Lifting chamber, 2... Crucible, 3... Graphite crucible, 4...
...Support shaft, 5...Silicon melt, 6...Partition, 7
...Through hole, 8...Heater, 9...Insulating material, 10.
- Bow raising wire, 11... Seed crystal, 12 - Silicon single crystal, 13... Wire winding device, 14.29... Gate valve, 20... Raw material supply device, 21 - Box body, 22
・・Storage cylinder, 23 ・・Tilting cylinder shaft, 24 ・Weighing machine, 25
Chute, 26 Load cell, 27 First guide tube, 28 Second guide tube, 3o Silicon block raw material, 31 Opening/closing lid, 32 ○ ring , 40・Lifting device.

Claims (3)

[Claims] (1) A crucible that holds a melt of crystal raw material and rotates around a vertical axis, an electric resistance heating means provided around the crucible to heat the crucible, and a single crystal from the melt. a pulling device, a partition having a through hole for the melt and provided in the crucible to divide it into an outer raw material melting section and an inner crystal growth section, and a raw material supply supplying the crystal raw material to the raw material melting section.

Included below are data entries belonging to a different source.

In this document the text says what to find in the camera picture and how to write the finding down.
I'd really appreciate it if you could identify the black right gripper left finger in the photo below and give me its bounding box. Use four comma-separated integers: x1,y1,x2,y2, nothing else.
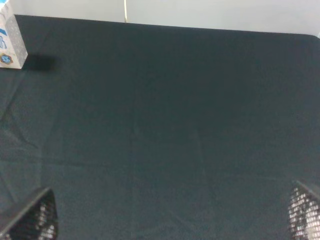
0,187,59,240

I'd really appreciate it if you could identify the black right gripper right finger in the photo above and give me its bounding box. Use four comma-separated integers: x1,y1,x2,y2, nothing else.
288,180,320,240

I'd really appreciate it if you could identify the black table cloth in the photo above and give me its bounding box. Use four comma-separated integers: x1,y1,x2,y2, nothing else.
0,15,320,240

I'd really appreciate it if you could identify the white blue carton box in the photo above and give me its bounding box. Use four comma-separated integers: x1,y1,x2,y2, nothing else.
0,0,28,69

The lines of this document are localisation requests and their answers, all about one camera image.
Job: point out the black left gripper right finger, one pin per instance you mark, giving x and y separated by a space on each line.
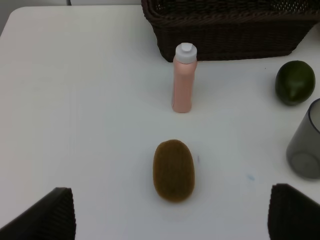
292 215

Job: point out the grey translucent plastic cup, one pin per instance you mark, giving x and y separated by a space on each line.
303 151

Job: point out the dark green whole avocado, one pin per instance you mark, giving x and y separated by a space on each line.
295 82

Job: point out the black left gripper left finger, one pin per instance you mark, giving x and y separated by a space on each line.
51 218

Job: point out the brown kiwi fruit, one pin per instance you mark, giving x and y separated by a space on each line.
173 171

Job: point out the dark brown wicker basket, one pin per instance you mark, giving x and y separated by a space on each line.
224 30

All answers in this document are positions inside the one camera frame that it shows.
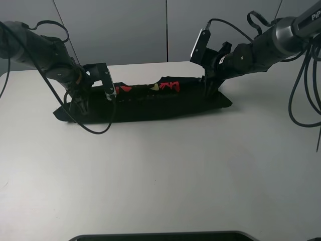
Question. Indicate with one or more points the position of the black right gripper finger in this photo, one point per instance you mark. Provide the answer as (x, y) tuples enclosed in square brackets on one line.
[(211, 86)]

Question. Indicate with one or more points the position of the black printed t-shirt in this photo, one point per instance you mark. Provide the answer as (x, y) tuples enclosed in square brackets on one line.
[(170, 97)]

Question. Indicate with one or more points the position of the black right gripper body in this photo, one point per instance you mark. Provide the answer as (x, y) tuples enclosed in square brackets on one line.
[(210, 62)]

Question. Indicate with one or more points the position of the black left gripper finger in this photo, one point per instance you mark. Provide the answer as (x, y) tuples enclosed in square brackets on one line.
[(79, 105)]

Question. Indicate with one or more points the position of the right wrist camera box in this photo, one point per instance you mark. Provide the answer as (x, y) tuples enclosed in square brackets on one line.
[(200, 46)]

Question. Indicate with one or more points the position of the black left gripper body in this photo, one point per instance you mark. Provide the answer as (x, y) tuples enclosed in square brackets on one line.
[(88, 74)]

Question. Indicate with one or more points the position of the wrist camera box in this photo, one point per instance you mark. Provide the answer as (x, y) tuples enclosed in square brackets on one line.
[(107, 83), (200, 46)]

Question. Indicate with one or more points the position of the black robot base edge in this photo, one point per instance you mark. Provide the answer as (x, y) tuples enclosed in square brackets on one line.
[(169, 236)]

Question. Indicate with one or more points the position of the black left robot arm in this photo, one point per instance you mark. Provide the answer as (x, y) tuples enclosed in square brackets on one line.
[(49, 54)]

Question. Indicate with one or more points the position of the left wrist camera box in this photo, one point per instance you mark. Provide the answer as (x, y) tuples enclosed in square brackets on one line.
[(107, 83)]

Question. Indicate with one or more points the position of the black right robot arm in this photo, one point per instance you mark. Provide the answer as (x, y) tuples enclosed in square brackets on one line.
[(281, 40)]

In a silicon single crystal production device that grows a single crystal while supplying a lumpy raw material, the silicon single crystal manufacturing device has a device that holds the lumpy raw material, has a substantially horizontal central axis, and is rotatable around the central axis. a measuring gutter provided on the downstream side of the storage cylinder, which is inclined so that the end that serves as the outlet for the bulk raw material is lower than the end that serves as the inlet, and is capable of microvibration; 1. A single crystal manufacturing apparatus comprising a raw material supply device having a load meter attached to a weighing gutter for measuring the weight of a lumpy raw material passing through the gutter. (2) The single crystal manufacturing apparatus according to claim 1, wherein the storage cylinder has a cylindrical shape, and the measuring gutter has a boat bottom shape. (3) The single crystal manufacturing apparatus as set forth in claims 1 and 2, wherein the material of the storage cylinder and the measuring gutter is Teflon, quartz, or silicon.